As mãos de Bellik fecharam-se em punhos. Do lado de fora, duas crianças atacaram a mulher. Sahmantha Halstaff, correndo como se estivesse jogando bola e sacudindo uma adaga sangrenta à frente e Bri Tunis, levantando uma pedra pesada acima da cabeça.
Bellik vira acrobatas das terras distantes de Entsteig há muitos anos, em Caldeum. Eles giravam, pulavam e davam cambalhotas e saltos mortais com uma facilidade inacreditável. O curandeiro se lembrou deles ao ver a mulher saltar, rolar agilmente para diante e aterrissar atrás de Samantha. Era um borrão em movimento, quase rápido demais para ser visto, mas o mais impressionante é que no instante seguinte Sahmantha estava amarrada com uma fina corda.
Perto dali, o estranho que pulara do mirante desabou como o filho dos Travers.
Já chega!
Bellik correu até a porta e a abriu enquanto a caçadora de demônios executava um giro e arrojava Sahmantha na direção de Bri com movimentos impossivelmente rápidos, seus braços se agitando feito flâmulas ao vento. Quando ela terminou, as duas meninas estavam amarradas.
O pequeno Ralyn, irmão de Sahmantha, engatinhava para diante, parecendo querer fincar os dentes na perna da caçadora. Ela o ergueu, sacou a adaga e —
— Não! — Bellik gritou.
— a enfiou no cangote da camisa do garoto, fincando-a num poste de madeira próximo, e deixando a criança esperneando e se debatendo, ilesa. Valla se virou e foi em direção a Bellik.
— As crianças — ele disse.
— Elas estão bem. Eu usei dardos sedativos. Elas estão a salvo por agora. E permanecerão assim com sua ajuda.
As mãos de Bellik relaxaram e se abriram. Seus ombros desabaram de alívio.

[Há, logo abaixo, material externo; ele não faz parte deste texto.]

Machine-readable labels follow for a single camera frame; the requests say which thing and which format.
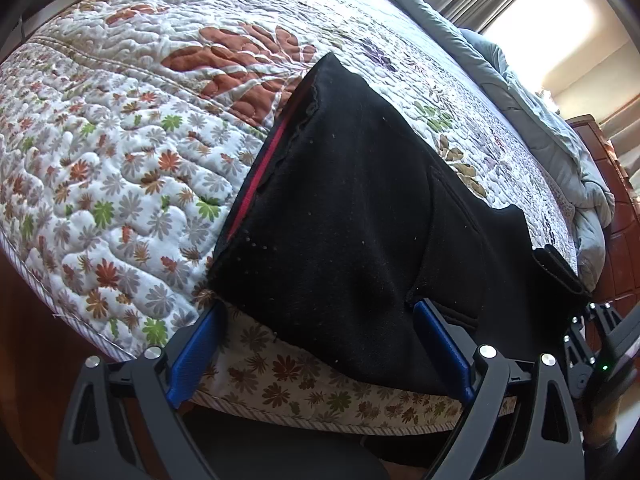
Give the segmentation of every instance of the folded clothing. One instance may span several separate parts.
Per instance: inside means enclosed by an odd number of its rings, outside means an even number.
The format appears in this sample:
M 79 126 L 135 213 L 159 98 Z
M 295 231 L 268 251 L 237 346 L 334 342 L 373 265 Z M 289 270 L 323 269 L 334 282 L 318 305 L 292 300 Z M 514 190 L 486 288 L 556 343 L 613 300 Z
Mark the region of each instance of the folded clothing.
M 475 196 L 333 54 L 258 154 L 210 282 L 345 375 L 428 394 L 446 391 L 414 333 L 415 301 L 430 298 L 478 344 L 533 361 L 562 354 L 569 319 L 589 299 L 553 247 L 532 251 L 520 209 Z

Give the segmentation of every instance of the red stripe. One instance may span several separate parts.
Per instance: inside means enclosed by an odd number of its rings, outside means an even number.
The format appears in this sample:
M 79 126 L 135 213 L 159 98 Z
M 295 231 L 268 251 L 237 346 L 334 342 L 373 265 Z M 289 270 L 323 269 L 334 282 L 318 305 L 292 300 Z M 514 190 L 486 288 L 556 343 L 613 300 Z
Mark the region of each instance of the red stripe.
M 240 227 L 240 224 L 242 223 L 242 220 L 244 219 L 247 212 L 249 211 L 249 206 L 251 205 L 251 202 L 254 199 L 255 191 L 256 189 L 258 189 L 258 185 L 260 184 L 262 176 L 264 175 L 264 172 L 267 170 L 267 166 L 269 165 L 269 162 L 273 157 L 273 153 L 276 151 L 276 148 L 280 143 L 282 134 L 284 133 L 284 130 L 287 128 L 287 125 L 289 124 L 289 120 L 291 119 L 293 112 L 296 111 L 298 102 L 300 101 L 300 99 L 302 99 L 302 95 L 305 93 L 306 92 L 304 91 L 297 92 L 297 95 L 295 96 L 296 102 L 288 103 L 289 106 L 287 107 L 288 108 L 287 113 L 286 115 L 284 115 L 284 117 L 282 118 L 282 122 L 280 122 L 280 125 L 278 126 L 278 129 L 273 134 L 273 139 L 271 139 L 271 143 L 267 148 L 267 152 L 264 154 L 264 157 L 260 161 L 260 166 L 258 166 L 258 169 L 255 171 L 254 176 L 252 177 L 251 182 L 249 183 L 249 189 L 247 189 L 246 193 L 242 197 L 242 202 L 240 204 L 240 209 L 238 210 L 238 214 L 236 214 L 236 217 L 234 218 L 234 222 L 233 224 L 231 224 L 231 229 L 229 229 L 229 232 L 226 236 L 227 242 L 231 240 L 231 237 L 238 230 L 238 228 Z

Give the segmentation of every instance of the floral quilt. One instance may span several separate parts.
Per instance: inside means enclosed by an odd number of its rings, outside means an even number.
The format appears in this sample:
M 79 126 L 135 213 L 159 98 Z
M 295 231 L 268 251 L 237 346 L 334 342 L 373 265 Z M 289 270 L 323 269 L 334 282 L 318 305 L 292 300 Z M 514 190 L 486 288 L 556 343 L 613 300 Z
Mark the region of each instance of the floral quilt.
M 206 273 L 226 215 L 274 117 L 328 52 L 473 193 L 519 206 L 533 244 L 555 245 L 575 269 L 571 206 L 462 69 L 389 0 L 85 0 L 50 20 L 0 66 L 6 256 L 107 354 L 164 345 L 214 297 Z M 447 397 L 350 380 L 228 309 L 195 402 L 373 434 L 446 430 L 460 414 Z

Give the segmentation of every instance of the bright window light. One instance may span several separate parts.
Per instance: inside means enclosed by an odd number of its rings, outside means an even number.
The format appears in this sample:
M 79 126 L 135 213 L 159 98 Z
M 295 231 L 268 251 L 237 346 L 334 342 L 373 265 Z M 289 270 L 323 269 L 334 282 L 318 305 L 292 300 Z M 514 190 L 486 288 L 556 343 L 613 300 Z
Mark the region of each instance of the bright window light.
M 594 27 L 585 0 L 516 0 L 485 31 L 529 91 L 574 53 Z

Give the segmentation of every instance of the blue gripper pad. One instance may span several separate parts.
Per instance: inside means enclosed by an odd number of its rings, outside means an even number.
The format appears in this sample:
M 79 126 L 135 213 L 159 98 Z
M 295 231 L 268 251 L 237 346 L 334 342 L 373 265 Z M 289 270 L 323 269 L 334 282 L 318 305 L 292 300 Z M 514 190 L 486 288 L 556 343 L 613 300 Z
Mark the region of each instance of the blue gripper pad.
M 420 300 L 415 304 L 415 333 L 445 385 L 449 397 L 466 406 L 476 397 L 472 387 L 471 365 L 447 333 L 446 325 L 447 322 L 431 302 Z
M 175 409 L 181 402 L 191 399 L 196 391 L 200 378 L 218 348 L 226 331 L 226 308 L 217 302 L 203 319 L 196 322 L 197 327 L 176 358 L 170 370 L 169 388 L 166 400 Z

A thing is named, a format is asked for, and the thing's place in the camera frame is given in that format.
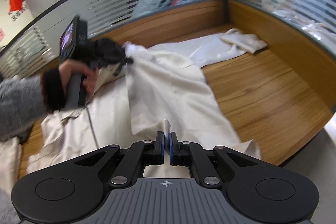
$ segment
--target display screen
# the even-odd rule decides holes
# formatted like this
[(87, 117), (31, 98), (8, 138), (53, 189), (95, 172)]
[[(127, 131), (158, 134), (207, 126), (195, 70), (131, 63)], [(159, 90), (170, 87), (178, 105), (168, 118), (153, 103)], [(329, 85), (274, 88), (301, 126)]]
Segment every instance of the display screen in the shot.
[(72, 29), (73, 29), (73, 23), (71, 23), (68, 26), (68, 28), (65, 30), (65, 32), (61, 36), (61, 52), (63, 52), (63, 50), (67, 48), (67, 46), (69, 46), (69, 44), (72, 41)]

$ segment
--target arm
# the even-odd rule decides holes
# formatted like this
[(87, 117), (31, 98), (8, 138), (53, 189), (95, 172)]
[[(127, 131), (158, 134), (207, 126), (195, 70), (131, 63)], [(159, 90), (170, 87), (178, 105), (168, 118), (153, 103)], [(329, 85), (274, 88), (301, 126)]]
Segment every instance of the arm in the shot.
[(92, 94), (96, 73), (84, 63), (67, 60), (40, 76), (4, 80), (0, 84), (0, 141), (16, 136), (36, 120), (65, 105), (64, 91), (71, 74), (80, 72), (88, 94)]

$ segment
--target human hand
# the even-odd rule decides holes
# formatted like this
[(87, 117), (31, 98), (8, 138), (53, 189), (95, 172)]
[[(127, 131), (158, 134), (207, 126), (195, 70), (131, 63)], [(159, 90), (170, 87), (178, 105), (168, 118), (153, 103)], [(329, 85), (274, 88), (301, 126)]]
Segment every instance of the human hand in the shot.
[(89, 67), (83, 62), (68, 59), (58, 67), (58, 71), (61, 77), (64, 93), (66, 93), (71, 75), (74, 72), (79, 72), (87, 77), (83, 81), (83, 86), (85, 87), (85, 90), (88, 93), (88, 97), (90, 98), (91, 96), (93, 96), (93, 92), (95, 91), (96, 82), (98, 78), (97, 70), (95, 71), (90, 70)]

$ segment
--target black wristband
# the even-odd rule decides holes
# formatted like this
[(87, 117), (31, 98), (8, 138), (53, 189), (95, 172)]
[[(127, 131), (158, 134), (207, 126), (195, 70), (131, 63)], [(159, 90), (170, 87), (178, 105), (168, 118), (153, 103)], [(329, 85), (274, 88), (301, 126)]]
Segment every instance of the black wristband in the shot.
[(44, 102), (47, 108), (51, 111), (62, 109), (65, 105), (66, 98), (58, 68), (43, 73), (41, 82)]

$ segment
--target white garment
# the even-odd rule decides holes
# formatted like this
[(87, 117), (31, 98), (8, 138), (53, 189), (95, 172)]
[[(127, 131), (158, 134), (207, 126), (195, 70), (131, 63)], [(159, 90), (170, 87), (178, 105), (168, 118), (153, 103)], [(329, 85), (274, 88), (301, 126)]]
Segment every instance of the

— Qual a surpresa? — Valla perguntou.
— É que dizem que vocês... — Bellik abaixou a vista.
— Fale — Valla o encorajou.
Bellik reuniu coragem e disse:
— Que vocês não são melhores que os demônios. Que os olhos de vocês carregam o fogo do inferno. Que aonde vocês vão, a morte segue.
Valla se aproximou de Bellik, que cambaleou para trás.
— Dizem que quando um demônio espia os recessos mais recônditos da sua mente, curandeiro, então é possível espiar de volta, se você souber como. E então você só vê a caçada e a vingança, e seus olhos ardem no fogo dessa obsessão.
Os lábios de Bellik tremeram. Ele disse:
— Seus olhos... não ardem.
A expressão de Valla se abrandou.
— Não. Eu vivo para algo mais que a vingança.
Ela se voltou e disse:
— Agora eu preciso de um lugar para deixar as crianças. Separadas.
O curandeiro pensou por um instante.
— Nós só temos uma cela na cadeia... mas temos estábulos. Os estábulos vão servir, tenho certeza.